REQUIREMENT: The entries that follow include a run beginning at the line with "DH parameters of" and ending at the line with "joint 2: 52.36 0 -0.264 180"; restate that run word for word and leave the rest out.

*** MATERIAL SUPPLIED Section Begins ***

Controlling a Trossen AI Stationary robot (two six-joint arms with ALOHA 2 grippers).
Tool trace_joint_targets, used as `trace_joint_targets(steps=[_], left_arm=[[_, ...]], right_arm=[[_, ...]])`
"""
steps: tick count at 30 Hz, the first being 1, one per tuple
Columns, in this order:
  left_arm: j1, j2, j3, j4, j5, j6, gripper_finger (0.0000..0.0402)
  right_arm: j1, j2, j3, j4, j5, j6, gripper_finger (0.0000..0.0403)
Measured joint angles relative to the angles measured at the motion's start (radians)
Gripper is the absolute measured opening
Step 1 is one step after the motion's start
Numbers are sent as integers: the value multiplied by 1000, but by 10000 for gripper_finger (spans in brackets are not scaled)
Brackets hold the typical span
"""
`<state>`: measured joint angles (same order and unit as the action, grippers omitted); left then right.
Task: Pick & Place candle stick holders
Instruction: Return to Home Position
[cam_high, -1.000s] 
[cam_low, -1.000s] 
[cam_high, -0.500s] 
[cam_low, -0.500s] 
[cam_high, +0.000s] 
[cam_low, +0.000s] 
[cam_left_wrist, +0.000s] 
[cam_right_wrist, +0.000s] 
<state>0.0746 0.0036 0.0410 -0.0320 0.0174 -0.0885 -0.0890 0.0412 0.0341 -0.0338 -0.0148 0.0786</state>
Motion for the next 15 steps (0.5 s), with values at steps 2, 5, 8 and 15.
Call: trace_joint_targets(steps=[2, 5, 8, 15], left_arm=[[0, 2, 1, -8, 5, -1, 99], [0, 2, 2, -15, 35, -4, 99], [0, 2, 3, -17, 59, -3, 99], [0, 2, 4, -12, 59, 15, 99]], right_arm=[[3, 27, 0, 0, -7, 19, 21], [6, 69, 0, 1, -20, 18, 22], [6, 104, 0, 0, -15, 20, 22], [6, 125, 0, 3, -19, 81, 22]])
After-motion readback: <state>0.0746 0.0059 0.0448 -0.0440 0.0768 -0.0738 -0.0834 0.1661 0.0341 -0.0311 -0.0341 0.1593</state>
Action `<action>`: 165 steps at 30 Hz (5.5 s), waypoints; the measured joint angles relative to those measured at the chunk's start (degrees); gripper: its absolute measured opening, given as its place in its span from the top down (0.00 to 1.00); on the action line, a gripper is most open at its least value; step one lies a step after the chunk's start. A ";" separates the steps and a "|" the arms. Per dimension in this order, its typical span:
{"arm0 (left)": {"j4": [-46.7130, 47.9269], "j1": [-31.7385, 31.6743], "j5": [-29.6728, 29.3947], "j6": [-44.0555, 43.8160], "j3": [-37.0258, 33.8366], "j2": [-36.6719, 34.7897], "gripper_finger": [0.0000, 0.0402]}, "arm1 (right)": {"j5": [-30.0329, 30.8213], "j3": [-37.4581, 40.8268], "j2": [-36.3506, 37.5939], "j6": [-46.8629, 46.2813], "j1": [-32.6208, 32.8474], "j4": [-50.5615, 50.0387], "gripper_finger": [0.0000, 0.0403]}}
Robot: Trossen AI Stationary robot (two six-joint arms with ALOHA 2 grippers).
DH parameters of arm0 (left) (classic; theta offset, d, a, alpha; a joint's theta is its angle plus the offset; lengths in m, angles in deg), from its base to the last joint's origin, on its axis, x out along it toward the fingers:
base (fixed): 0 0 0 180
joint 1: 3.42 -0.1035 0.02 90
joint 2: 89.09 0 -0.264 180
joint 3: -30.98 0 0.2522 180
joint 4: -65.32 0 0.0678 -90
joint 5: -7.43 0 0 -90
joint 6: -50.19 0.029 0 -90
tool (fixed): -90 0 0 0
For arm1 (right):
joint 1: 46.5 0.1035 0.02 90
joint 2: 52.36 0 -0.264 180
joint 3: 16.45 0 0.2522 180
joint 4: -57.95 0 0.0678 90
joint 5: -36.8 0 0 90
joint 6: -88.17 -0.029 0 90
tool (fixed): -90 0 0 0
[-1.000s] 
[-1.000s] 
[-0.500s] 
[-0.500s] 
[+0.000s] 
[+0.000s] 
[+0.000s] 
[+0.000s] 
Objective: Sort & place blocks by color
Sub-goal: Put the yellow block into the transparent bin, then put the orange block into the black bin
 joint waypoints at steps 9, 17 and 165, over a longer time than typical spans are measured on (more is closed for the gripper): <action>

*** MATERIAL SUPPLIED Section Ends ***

SOLUTION TO THE EXERCISE:
DH parameters of arm0 (left) (classic; theta offset, d, a, alpha; a joint's theta is its angle plus the offset; lengths in m, angles in deg), from its base to the last joint's origin, on its axis, x out along it toward the fingers:
base (fixed): 0 0 0 180
joint 1: 3.42 -0.1035 0.02 90
joint 2: 89.09 0 -0.264 180
joint 3: -30.98 0 0.2522 180
joint 4: -65.32 0 0.0678 -90
joint 5: -7.43 0 0 -90
joint 6: -50.19 0.029 0 -90
tool (fixed): -90 0 0 0
For arm1 (right):
joint 1: 46.5 0.1035 0.02 90
joint 2: 52.36 0 -0.264 180

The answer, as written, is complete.